__Work to be completed__
A word-for-word reproduction of the data below is needed, with no pictures in it.

__Records for the exercise__
- Opening Delimiter -
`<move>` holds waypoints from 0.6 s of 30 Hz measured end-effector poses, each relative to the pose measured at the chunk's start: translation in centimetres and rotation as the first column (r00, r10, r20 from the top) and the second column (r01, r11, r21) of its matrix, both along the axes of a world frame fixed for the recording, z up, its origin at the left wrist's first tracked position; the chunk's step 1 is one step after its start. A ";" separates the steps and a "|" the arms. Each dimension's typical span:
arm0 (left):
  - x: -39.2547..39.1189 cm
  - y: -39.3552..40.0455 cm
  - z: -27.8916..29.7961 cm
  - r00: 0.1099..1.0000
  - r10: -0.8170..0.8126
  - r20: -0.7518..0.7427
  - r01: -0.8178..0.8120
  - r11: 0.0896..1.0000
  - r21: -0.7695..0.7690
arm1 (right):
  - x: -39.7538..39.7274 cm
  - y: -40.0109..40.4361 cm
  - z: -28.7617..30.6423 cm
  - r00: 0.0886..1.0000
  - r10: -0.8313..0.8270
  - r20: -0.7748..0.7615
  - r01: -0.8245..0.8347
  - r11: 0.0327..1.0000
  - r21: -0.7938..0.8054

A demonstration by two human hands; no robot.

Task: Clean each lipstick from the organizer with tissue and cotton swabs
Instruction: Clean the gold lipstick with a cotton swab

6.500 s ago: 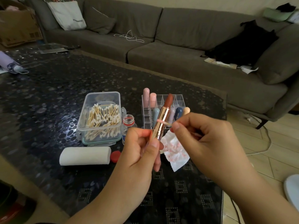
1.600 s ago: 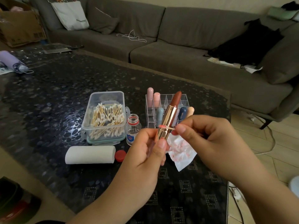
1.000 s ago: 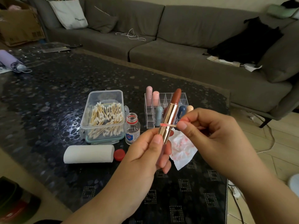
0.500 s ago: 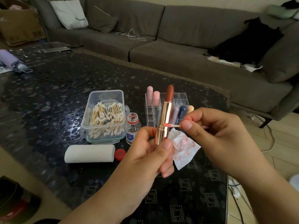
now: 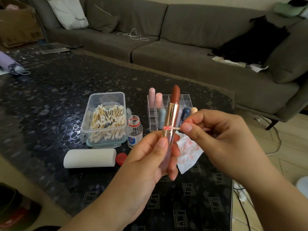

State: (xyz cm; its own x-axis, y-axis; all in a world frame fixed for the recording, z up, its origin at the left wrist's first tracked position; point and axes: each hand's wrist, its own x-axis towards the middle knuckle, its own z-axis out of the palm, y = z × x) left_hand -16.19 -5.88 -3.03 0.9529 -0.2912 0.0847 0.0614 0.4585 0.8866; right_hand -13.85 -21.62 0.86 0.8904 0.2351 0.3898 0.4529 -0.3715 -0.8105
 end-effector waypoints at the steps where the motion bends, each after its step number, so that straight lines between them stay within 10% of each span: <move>1: 0.0 0.0 0.0 1.000 0.000 -0.005 0.000 1.000 -0.011 | 0.0 -0.1 0.1 1.000 -0.006 -0.009 0.006 1.000 0.009; 18: -0.1 0.5 0.3 0.993 -0.095 -0.075 0.082 0.984 -0.159 | 0.2 -0.6 0.9 0.993 0.070 -0.092 -0.059 0.992 0.110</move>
State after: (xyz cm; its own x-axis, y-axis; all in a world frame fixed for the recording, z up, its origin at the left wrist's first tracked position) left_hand -16.25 -5.41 -2.73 0.9294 -0.3645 0.0578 0.1779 0.5798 0.7951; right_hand -13.68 -22.24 1.72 0.9090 0.2547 0.3298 0.3919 -0.2531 -0.8845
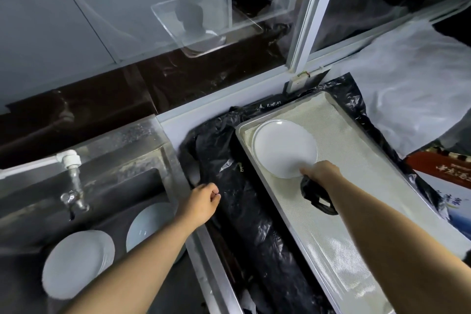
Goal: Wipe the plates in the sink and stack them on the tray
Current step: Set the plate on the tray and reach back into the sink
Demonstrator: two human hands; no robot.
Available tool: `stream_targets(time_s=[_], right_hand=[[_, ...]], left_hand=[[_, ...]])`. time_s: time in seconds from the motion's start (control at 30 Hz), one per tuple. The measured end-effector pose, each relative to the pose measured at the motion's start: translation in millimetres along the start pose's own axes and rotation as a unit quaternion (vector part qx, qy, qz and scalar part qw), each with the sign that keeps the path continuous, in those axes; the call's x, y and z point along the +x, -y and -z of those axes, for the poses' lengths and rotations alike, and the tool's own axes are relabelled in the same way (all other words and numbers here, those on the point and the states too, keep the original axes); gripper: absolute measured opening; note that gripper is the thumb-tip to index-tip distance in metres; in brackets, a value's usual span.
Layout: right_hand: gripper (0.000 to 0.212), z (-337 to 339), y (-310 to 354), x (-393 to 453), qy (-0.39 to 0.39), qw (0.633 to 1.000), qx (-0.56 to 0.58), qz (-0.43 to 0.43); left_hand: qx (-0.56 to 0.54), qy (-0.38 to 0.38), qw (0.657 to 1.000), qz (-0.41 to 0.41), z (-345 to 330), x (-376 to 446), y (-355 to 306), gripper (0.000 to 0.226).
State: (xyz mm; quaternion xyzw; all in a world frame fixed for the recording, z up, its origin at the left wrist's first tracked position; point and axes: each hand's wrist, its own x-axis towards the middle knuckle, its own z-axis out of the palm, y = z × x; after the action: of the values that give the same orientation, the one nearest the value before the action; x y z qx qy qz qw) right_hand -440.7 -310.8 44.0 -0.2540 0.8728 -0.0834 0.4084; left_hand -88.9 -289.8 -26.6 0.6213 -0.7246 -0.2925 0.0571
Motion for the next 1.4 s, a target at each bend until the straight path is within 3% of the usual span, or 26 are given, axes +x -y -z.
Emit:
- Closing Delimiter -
__Answer space__
`<move>` holds waypoints from 0.6 s of 30 Hz measured end-effector poses, each relative to the pose measured at the chunk's start: translation in centimetres and rotation as the first column (r00, r10, r20 from the top) and the second column (r01, r11, r21) of its matrix, both along the axes of a world frame fixed for the recording, z up, its origin at the left wrist's first tracked position; the chunk's step 1 is one step after its start. A ";" separates the steps and a "|" the arms. Each dimension's typical span:
arm0 (left):
  - x: -39.2547..39.1189 cm
  - y: -39.3552..40.0455 cm
  - z: -27.8916..29.7961 cm
  - r00: 0.1099..1.0000
  - r10: -0.8170..0.8126
  - r20: -0.7518..0.7427
  - r01: -0.8178..0.8120
  - r11: 0.0896..1.0000
  - r21: -0.7695..0.7690
arm1 (right):
  - x: -39.7538..39.7274 cm
  - y: -40.0109..40.4361 cm
  - z: -28.7617..30.6423 cm
  - r00: 0.0886..1.0000
  - r10: -0.8313..0.8270
  - r20: -0.7748..0.7615
  - r01: -0.8245..0.8347
  - r11: 0.0327..1.0000
  - r21: -0.7938..0.8054

A demonstration by two human hands; no robot.

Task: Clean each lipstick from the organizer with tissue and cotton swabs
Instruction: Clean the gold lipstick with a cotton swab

6.500 s ago: 
1.600 s ago: 
1.000 s ago: 
0.500 s ago: 
now: 

State: (xyz cm; its own x-axis, y-axis; all in a world frame fixed for the recording, z up, its origin at the left wrist's first tracked position; point and axes: each hand's wrist, its own x-axis towards the middle knuckle, its own z-axis out of the palm, y = z × x) left_hand -16.19 -5.88 -3.03 0.9529 -0.2912 0.0847 0.0614 0.4585 0.8866; right_hand -13.85 -21.62 0.86 0.8904 0.2351 0.3898 0.4529 -0.3715 -0.8105
 end-effector waypoints at the steps where the motion bends, each after its step number, so that straight lines between them stay within 10% of each span: <move>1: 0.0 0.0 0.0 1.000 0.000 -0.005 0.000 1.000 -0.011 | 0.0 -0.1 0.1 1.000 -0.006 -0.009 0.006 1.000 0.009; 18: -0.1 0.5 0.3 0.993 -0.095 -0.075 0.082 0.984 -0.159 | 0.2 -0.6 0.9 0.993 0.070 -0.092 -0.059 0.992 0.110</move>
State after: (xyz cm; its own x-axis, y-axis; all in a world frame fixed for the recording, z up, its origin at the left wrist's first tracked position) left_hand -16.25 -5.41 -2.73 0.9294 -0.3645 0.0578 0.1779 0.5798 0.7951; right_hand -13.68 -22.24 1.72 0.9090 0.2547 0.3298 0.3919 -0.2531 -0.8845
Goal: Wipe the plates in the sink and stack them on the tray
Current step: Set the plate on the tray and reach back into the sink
Demonstrator: two human hands; no robot.
Available tool: `stream_targets(time_s=[_], right_hand=[[_, ...]], left_hand=[[_, ...]])`. time_s: time in seconds from the motion's start (control at 30 Hz), one per tuple. The measured end-effector pose, each relative to the pose measured at the motion's start: translation in millimetres along the start pose's own axes and rotation as a unit quaternion (vector part qx, qy, qz and scalar part qw), each with the sign that keeps the path continuous, in those axes; the call's x, y and z point along the +x, -y and -z of those axes, for the poses' lengths and rotations alike, and the tool's own axes are relabelled in the same way (all other words and numbers here, those on the point and the states too, keep the original axes); gripper: absolute measured opening; note that gripper is the thumb-tip to index-tip distance in metres; in brackets, a value's usual span.
Layout: right_hand: gripper (0.000 to 0.212), z (-337 to 339), y (-310 to 354), x (-393 to 453), qy (-0.39 to 0.39), qw (0.633 to 1.000), qx (-0.56 to 0.58), qz (-0.43 to 0.43); left_hand: qx (-0.56 to 0.54), qy (-0.38 to 0.38), qw (0.657 to 1.000), qz (-0.41 to 0.41), z (-345 to 330), x (-376 to 446), y (-355 to 306), gripper (0.000 to 0.226).
State: (xyz mm; quaternion xyzw; all in a world frame fixed for the recording, z up, its origin at the left wrist's first tracked position; point and axes: each hand's wrist, its own x-axis towards the middle knuckle, its own z-axis out of the palm, y = z × x; after the action: of the values that give the same orientation, the one nearest the value before the action; x y z qx qy qz qw) right_hand -440.7 -310.8 44.0 -0.2540 0.8728 -0.0834 0.4084; left_hand -88.9 -289.8 -26.6 0.6213 -0.7246 -0.2925 0.0571
Motion for the next 1.4 s, a target at each bend until the straight path is within 3% of the usual span, or 26 are given, axes +x -y -z.
Emit:

The required response has been given in full.